### The problem
Copy, from the data below, every line that has "camera" in it.

### Given data
==============================
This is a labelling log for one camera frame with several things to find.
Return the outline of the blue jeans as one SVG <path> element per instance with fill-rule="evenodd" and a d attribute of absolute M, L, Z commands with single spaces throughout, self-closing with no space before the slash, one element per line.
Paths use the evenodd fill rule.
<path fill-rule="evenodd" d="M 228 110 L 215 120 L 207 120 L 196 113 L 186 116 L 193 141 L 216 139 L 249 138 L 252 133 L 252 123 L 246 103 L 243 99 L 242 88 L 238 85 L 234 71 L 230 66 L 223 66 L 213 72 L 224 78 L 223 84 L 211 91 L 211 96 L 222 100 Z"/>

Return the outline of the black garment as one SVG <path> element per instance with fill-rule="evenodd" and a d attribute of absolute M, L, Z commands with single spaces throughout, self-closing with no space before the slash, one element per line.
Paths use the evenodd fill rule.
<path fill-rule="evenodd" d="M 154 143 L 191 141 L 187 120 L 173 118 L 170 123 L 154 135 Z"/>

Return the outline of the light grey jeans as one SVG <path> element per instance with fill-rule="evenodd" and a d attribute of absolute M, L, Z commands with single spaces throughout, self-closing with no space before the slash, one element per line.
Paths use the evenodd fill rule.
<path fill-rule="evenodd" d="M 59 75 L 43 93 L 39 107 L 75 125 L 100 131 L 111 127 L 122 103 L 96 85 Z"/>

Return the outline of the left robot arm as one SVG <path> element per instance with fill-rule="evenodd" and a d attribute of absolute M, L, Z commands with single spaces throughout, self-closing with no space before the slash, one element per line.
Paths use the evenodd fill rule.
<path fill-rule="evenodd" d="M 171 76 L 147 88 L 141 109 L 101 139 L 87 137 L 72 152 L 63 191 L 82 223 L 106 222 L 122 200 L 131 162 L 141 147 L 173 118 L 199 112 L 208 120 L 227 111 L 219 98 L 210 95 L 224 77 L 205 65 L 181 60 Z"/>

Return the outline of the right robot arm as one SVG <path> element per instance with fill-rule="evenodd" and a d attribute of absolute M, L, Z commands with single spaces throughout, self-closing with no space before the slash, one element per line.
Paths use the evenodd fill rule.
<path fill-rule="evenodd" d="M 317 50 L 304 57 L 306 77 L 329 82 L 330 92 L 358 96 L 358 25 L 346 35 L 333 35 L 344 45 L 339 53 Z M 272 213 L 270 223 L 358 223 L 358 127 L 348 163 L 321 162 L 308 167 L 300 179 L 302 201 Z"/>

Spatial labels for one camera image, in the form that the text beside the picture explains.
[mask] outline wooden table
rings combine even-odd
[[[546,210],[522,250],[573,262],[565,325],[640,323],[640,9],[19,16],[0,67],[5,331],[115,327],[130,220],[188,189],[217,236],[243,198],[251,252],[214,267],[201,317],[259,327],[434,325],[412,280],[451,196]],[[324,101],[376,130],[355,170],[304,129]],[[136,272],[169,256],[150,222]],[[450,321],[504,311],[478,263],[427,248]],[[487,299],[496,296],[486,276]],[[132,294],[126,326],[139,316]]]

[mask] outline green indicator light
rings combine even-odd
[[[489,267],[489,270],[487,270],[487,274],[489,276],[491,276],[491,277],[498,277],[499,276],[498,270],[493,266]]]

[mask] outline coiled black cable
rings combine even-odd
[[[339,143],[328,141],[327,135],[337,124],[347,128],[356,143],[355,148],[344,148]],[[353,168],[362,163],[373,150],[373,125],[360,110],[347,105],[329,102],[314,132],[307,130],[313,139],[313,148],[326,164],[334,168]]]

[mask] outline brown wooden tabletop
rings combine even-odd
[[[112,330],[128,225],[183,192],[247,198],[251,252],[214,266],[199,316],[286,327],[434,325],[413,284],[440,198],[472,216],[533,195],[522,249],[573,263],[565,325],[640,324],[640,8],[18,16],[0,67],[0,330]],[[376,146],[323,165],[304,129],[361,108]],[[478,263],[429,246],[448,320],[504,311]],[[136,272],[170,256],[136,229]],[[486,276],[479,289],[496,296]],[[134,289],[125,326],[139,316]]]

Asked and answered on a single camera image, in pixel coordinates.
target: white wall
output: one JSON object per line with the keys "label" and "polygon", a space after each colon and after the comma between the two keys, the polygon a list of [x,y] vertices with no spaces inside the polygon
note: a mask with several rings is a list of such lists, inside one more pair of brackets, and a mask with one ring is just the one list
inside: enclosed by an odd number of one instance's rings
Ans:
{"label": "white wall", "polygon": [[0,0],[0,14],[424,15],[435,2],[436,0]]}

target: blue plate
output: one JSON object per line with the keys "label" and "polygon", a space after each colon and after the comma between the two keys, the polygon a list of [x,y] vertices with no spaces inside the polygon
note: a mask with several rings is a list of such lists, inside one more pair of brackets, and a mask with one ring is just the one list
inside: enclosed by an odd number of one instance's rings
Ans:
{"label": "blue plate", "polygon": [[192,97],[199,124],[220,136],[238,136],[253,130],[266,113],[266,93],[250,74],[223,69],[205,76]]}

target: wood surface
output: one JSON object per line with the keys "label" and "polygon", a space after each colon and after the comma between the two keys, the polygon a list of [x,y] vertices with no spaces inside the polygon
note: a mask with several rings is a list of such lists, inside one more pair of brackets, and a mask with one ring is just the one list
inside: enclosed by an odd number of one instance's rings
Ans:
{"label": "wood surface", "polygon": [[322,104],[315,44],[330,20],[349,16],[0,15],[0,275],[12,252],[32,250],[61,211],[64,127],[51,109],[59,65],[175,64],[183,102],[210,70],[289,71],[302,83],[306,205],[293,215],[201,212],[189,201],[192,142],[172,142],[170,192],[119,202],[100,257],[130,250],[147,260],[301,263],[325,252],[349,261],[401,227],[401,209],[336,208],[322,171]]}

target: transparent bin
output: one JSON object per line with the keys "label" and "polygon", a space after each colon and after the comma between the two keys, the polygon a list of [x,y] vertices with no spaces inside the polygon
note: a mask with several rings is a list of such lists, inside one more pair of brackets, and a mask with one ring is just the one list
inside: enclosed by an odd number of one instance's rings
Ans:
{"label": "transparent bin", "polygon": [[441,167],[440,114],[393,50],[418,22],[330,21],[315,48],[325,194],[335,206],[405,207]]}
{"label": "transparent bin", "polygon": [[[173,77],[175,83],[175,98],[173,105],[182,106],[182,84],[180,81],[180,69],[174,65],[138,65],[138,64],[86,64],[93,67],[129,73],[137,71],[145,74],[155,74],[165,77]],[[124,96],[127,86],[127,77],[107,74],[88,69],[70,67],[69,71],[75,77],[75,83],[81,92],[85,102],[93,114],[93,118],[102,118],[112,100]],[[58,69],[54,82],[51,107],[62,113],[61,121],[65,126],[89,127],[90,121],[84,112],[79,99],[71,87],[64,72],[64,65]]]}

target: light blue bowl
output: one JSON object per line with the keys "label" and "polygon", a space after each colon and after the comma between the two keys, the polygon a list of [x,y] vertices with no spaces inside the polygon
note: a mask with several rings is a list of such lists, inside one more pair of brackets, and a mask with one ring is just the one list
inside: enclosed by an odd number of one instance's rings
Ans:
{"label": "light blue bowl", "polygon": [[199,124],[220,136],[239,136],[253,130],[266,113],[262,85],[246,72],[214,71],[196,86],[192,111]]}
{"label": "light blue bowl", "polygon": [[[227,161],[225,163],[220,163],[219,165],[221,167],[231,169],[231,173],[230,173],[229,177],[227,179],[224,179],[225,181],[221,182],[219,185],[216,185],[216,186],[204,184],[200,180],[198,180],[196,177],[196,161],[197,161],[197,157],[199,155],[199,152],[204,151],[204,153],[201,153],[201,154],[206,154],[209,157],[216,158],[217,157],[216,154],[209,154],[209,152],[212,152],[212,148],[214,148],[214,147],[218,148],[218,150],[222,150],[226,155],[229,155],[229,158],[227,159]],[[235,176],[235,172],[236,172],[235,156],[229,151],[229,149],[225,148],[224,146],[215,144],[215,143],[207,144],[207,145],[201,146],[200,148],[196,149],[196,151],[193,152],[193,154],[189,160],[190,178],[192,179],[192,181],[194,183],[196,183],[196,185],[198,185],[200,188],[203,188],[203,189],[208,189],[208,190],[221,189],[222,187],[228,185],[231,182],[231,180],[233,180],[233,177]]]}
==============================
### Task response
This is a labelling log for one camera frame with several things to find.
Spatial labels for one camera image, in the form that the text beside the picture explains.
Asked and answered on a single camera image, in pixel coordinates.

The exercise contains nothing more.